About this task: Give back the data exactly, with no images.
--------
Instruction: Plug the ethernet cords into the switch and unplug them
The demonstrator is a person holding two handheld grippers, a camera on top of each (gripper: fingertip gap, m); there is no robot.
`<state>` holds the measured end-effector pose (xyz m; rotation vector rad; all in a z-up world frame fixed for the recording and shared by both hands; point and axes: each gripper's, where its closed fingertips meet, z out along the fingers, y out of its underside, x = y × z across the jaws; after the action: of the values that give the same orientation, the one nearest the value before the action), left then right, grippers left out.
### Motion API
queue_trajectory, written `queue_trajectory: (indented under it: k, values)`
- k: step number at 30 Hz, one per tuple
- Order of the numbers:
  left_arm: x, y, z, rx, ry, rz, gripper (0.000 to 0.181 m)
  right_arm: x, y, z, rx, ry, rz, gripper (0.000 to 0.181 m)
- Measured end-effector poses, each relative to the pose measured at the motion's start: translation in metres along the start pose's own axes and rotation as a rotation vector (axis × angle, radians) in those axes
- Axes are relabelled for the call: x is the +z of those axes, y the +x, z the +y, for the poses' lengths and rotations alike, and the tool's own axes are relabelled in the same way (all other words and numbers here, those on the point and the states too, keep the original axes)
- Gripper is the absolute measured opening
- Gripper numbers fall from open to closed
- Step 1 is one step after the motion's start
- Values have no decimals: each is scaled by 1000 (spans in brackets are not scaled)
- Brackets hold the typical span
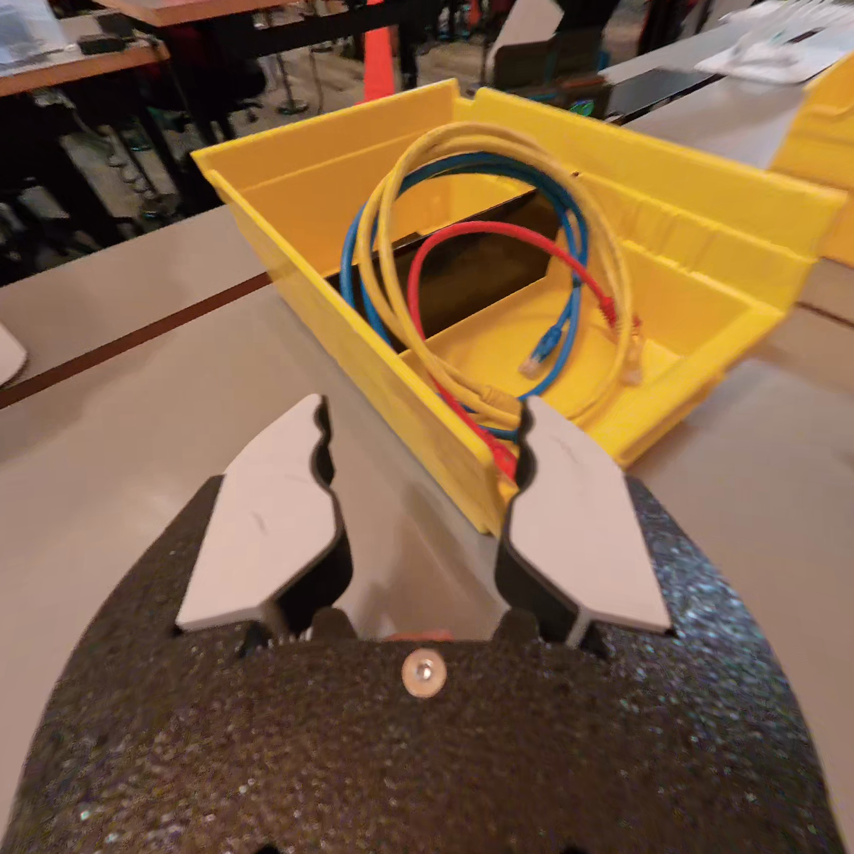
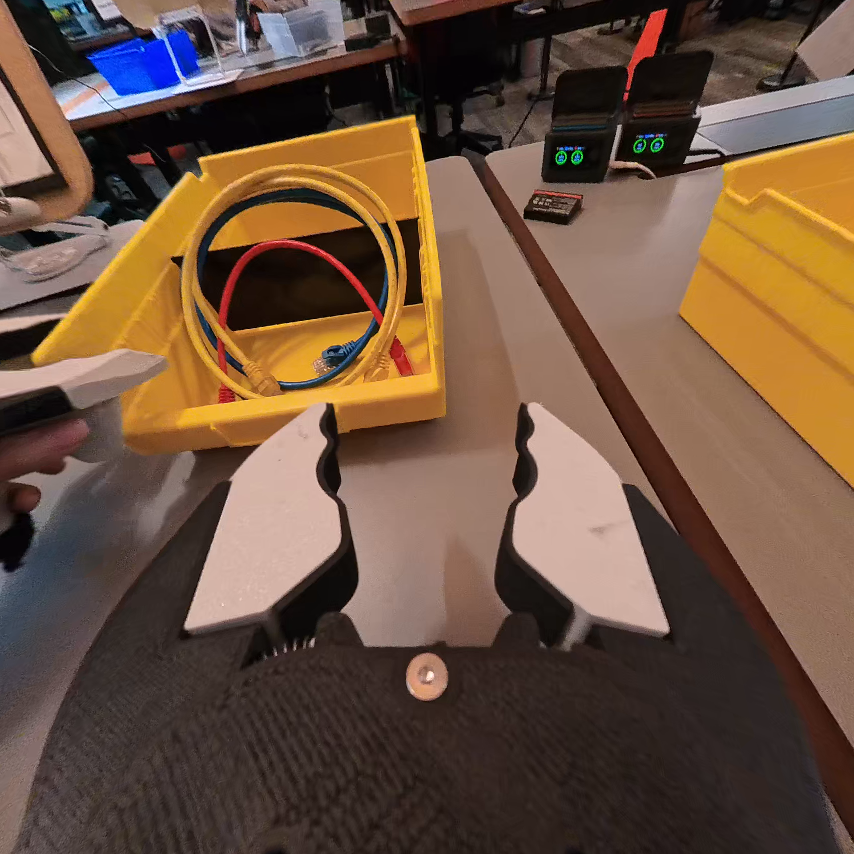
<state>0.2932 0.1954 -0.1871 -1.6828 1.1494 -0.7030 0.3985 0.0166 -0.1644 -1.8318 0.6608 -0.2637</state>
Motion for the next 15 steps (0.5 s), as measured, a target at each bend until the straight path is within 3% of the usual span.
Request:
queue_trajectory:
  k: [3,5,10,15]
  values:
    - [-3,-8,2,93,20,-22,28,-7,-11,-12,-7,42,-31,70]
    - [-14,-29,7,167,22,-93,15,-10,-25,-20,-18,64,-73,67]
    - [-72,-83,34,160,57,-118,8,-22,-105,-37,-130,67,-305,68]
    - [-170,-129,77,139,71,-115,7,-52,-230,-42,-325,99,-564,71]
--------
Answer:
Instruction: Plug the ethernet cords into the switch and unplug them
The demonstrator is a person holding two handheld grippers, a camera on top of each (gripper: fingertip gap, m); there is no robot.
`<state>` holds the measured end-effector pose (xyz m; rotation vector rad; all in a z-up world frame fixed for the recording and shared by both hands; point and axes: each gripper's, where its closed fingertips meet, z out along the fingers, y out of its underside, x = y × z across the jaws; after the action: of the values that give the same orientation, the one nearest the value before the action), left then right, grippers left out.
### Motion API
queue_trajectory, written `queue_trajectory: (indented under it: k, values)`
- k: step number at 30 Hz, one per tuple
- Order of the numbers:
  left_arm: x, y, z, rx, ry, rz, gripper (0.000 to 0.181 m)
  right_arm: x, y, z, rx, ry, rz, gripper (0.000 to 0.181 m)
- Measured end-effector poses, each relative to the pose measured at the motion's start: translation in metres along the start pose's own axes and rotation as a rotation vector (axis × angle, radians) in those axes
- Axes are relabelled for the call: x is the +z of those axes, y the +x, z the +y, for the poses' lengths and rotations alike, and the tool's own axes are relabelled in the same way (all other words and numbers here, those on the point and the states too, keep the original axes)
- Gripper is the absolute measured opening
- Gripper numbers fall from open to closed
- Step 1 is one step after the motion's start
- Values have no decimals: each is scaled by 1000 (spans in brackets are not scaled)
- Brackets hold the typical span
<state>0.2932 0.1954 -0.1871 -1.6828 1.1494 -0.7030 0.3985 0.0166 -0.1644 -1.8318 0.6608 -0.2637</state>
Motion for the next 15 steps (0.5 s), as measured, a target at each bend until the straight path is within 3% of the usual span.
Request:
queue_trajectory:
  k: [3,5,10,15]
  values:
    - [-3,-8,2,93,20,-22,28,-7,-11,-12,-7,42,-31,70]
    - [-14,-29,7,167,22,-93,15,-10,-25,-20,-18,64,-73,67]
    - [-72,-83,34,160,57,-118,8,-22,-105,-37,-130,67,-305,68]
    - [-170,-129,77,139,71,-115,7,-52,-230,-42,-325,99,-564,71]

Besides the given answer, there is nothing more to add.